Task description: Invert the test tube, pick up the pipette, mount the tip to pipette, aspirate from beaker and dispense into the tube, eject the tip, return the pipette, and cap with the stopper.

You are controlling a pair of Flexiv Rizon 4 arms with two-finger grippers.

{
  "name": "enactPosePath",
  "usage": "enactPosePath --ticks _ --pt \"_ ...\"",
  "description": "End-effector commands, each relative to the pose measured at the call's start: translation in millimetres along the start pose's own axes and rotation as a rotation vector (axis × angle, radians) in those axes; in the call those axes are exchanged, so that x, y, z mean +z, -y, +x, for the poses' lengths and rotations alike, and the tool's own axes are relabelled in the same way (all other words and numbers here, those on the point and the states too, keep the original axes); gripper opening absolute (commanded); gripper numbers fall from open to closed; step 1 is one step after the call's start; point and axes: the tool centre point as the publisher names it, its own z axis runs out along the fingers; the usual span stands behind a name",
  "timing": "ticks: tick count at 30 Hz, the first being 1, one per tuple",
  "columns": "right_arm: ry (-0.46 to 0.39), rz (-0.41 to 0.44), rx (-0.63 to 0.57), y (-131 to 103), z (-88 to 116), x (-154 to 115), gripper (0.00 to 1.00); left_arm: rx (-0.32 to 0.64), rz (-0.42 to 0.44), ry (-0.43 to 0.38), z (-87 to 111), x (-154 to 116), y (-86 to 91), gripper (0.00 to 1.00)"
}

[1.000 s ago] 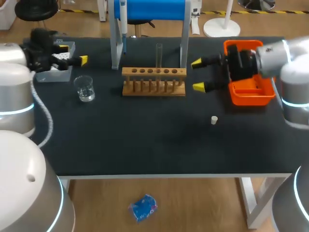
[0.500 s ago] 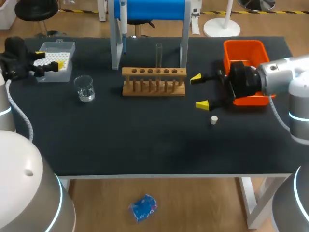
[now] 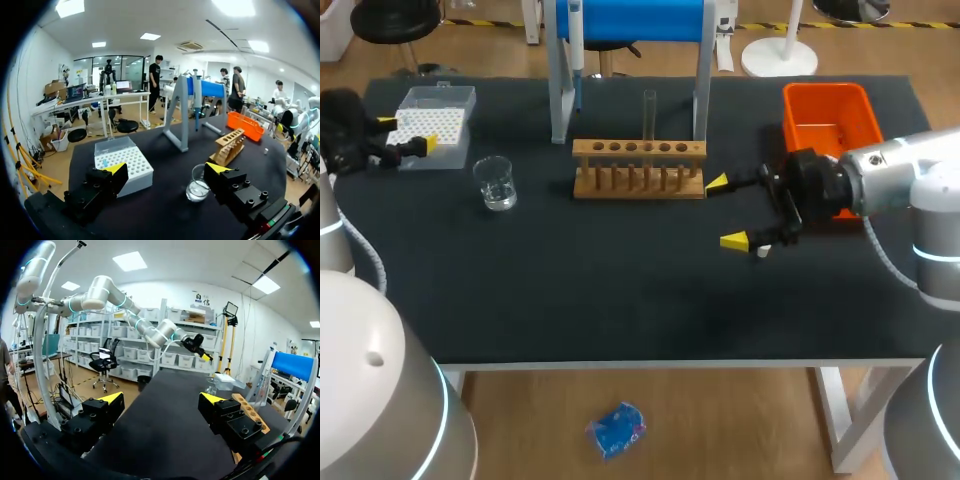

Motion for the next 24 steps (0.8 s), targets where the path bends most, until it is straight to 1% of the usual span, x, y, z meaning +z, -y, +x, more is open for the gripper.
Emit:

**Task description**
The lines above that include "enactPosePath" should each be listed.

**Result of this task**
  "name": "enactPosePath",
  "usage": "enactPosePath --ticks _ --pt \"_ ...\"",

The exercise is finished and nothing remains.